My heart is broken
No words to explain the pain in my chest.
No comfort anywhere, in anything.
I understand why, but it doesn't stop it from hurting. It hurts so bad.
Tears pouring from eyes, won't stop. Don't want them to stop.
And yet I know he still loves me, but he left.
He said, "I love you more completely than I've ever loved anyone."
And then he said goodbye.
Hear me please, Jehovah God. Please see that this was so hard,
and grant forgiveness one day because we'd do this for you, God.
Only our love for You could make me accept this pain.
I'm sorry for what I've done. I'm sorry that I still want it.
Forgive me for hurting the person I love.

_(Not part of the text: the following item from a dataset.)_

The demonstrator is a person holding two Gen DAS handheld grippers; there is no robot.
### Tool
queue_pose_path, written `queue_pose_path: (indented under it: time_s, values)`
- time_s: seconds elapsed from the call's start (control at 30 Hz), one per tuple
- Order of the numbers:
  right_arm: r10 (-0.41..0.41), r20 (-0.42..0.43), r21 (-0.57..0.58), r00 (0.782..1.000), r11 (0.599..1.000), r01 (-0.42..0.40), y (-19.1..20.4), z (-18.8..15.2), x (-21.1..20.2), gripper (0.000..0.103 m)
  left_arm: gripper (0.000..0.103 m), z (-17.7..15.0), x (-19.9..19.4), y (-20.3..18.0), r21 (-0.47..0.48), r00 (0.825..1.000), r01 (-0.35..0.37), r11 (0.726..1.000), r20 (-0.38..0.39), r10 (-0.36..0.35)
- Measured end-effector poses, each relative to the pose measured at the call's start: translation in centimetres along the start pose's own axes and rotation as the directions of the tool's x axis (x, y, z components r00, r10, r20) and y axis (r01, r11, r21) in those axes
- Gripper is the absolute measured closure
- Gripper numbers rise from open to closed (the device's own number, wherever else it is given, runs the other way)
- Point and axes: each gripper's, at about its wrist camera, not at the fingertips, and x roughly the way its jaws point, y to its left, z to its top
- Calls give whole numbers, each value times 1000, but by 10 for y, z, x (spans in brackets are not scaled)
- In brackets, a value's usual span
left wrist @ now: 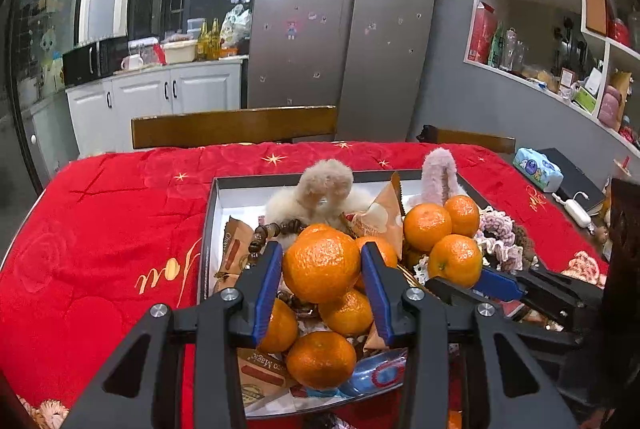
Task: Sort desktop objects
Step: 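Lower both oranges into the tray among the other oranges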
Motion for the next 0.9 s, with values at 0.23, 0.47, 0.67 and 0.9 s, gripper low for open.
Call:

Please heal him. Give him a good life.
Give him blessings for his strength and courage to do whats right.
Please don't be angry at me for having a broken heart.
It hurts so much. More than I can bear.
Anxiety overwhelming me.
Sobbing ... no words.
Just sobbing and hurt and broken ... and guilt.
What have I done?
Why did I do this to him and You?
I'm so so sorry.
The blur of tears as I try to type out my feelings.
Trying to ease the pain... but the tears keep falling, faster and harder
heartache choking me in my chest and throat
I hadn't allowed myself to feel, to cry.
I've held it in, but I can't anymore.
Just want to sob myself to sleep and never wake up.
I don't deserve to wake up.
I don't want to wake up and remember he is gone again.